Esta pérola mudou muita coisa dentro da minha sensibilidade de criança e no fundo do meu cerebelo imberbe. Fiquei a saber que a economia é uma virtude melódica. Que as calças de ganga devem ter buracos para os joelhos respirarem. Que homens muito feios podem ser símbolos sexuais. Que o punk é dançável e que a ironia é uma arma superior à bomba de hidrogénio. Fiquei a saber imensas coisas, através de um disco que na verdade não pretende ensinar nada a ninguém. Rocket To Russia é um monumento à dissidência e só quer ser isso e é isso que faz dele uma obra prima. Sheena is a punk rocker. Sheena is a punk rocker. Sheena is a punk rocker, now.

(Mais sobre este disco no ContraCultura)

 

As it Happens . Dr. Feelgood

Este é segundo Long Play da minha vida. Muito pouca gente saberá do que estou a falar quando falo dos Dr. Feelgood e de As It Happens, mas é uma pena porque a banda de Convey Island, que praticava um tipo apuncalhado de rythm’n blues ferroviário a que na altura chamavam “pub rock” é a mais genuína, crua, nua, pura, curta e grossa agremiação de malucos que o mundo já viu. Bebiam leite com álcool e rejeitavam a medicina. Usavam botas de tacão e óculos degradé, patilhas felpudas e penteados fora de moda. Cuspiam no palco e peidavam-se em público. O mau gosto e o mau aspecto eram um espectáculo dentro do próprio espectáculo.

Lee Brilleaux, o vocalista intrépido e fantasma de tasca que também soprava uma gaita como se fosse uma corneta do fim dos tempos, era uma espécie de anti-John Lennon. Wilco Johnson tirava acordes da guitarra como quem monta estruturas de arame farpado e a banda toda e por inteiro não podia ser mais bruta, mais vulgar, mais suburbana e mais difícil de mastigar.

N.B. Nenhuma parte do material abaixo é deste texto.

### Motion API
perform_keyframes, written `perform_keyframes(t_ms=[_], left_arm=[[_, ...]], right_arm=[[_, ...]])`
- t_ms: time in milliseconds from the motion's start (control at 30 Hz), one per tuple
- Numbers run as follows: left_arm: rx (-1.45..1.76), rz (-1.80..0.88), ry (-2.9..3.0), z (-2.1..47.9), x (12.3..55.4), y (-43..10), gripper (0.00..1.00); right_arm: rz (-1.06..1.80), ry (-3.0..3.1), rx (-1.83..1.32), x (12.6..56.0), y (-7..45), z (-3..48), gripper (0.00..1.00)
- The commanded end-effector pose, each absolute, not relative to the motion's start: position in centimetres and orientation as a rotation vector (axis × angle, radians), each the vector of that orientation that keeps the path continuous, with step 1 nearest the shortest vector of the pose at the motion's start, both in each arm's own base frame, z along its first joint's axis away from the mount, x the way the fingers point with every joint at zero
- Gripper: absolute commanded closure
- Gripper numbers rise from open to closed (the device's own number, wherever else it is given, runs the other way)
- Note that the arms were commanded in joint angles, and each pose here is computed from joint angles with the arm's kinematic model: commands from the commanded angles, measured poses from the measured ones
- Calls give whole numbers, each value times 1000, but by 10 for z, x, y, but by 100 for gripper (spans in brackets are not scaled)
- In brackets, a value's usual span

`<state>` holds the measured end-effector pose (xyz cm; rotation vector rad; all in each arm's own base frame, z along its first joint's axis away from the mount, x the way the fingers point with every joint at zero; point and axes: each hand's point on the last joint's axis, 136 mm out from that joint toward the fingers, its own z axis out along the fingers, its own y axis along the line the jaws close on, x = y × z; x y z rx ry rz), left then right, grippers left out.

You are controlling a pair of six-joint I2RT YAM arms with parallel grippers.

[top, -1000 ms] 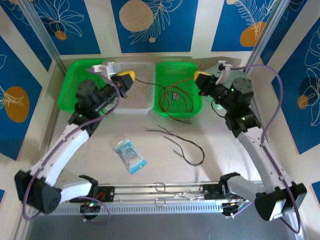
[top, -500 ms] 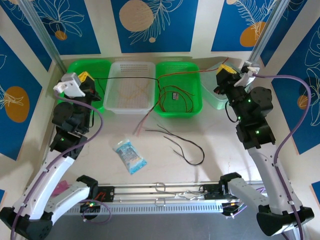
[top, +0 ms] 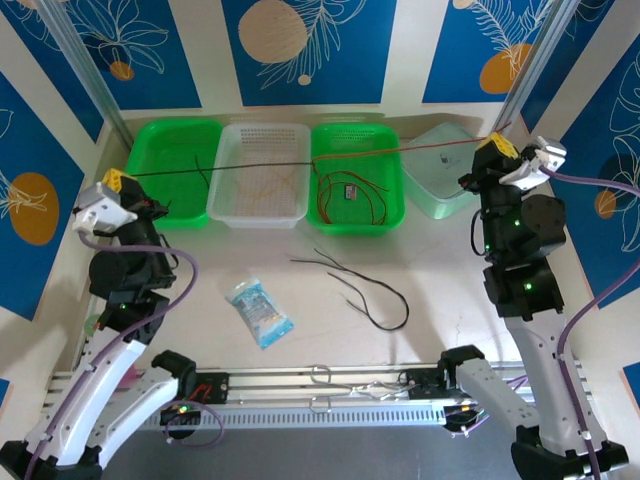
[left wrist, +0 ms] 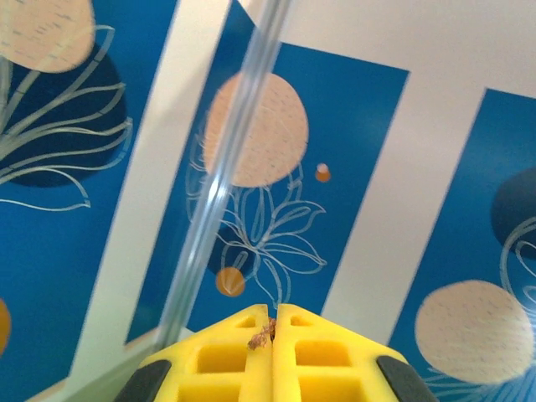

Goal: Untangle the cables

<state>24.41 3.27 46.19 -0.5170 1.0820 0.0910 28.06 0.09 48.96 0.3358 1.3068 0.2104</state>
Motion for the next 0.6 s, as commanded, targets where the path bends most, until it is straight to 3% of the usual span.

Adoro os Dr. Feelgood. Adoro-os. E, para sublinhar a minha paixão, deixo este tema maravilhoso e abominável ao mesmo tempo, embora os rapazes mereçam mais atenção, mais espaço e mais posteridade. Oh yeah.

 

Remote Control . The Tubes

Março, 1979. Na ressaca de uma digressão super atribulada e altamente polémica, a banda mais subvalorizada de sempre edita a sua opera magna: Remote Control. Este disquinho dos The Tubes, que incluo com fanática convicção numa lista dos dez mais notáveis desta agora inaugurada discoteca da minha vida, é sagrado para mim. Acompanha-me desde os 12 anos, iniciou-me no rock independente e formatou-me os tímpanos para todo o sempre.

Ao longo dos seus 11 prodigiosos temas dá-se uma sublime convergência entre punk electrónico e pop desalinhado, num embrulho futurista de sintetizadores analógicos e raiva de músicos fora-da-lei, que anunciam o apocalipse do rock clássico dos anos 70 e introduzem o caleidoscópio sensorial que vai acontecer na década que se segue. Praticamente ignorados em Portugal e hoje já esquecidos em todo o lado, os Tubes sempre foram pioneiros em tudo. Uma banda à frente no tempo. E este Remote Control, que hoje se ouve tão bem como no ano paleolítico em que foi lançado, é uma coisa eterna. E intensa como o raio.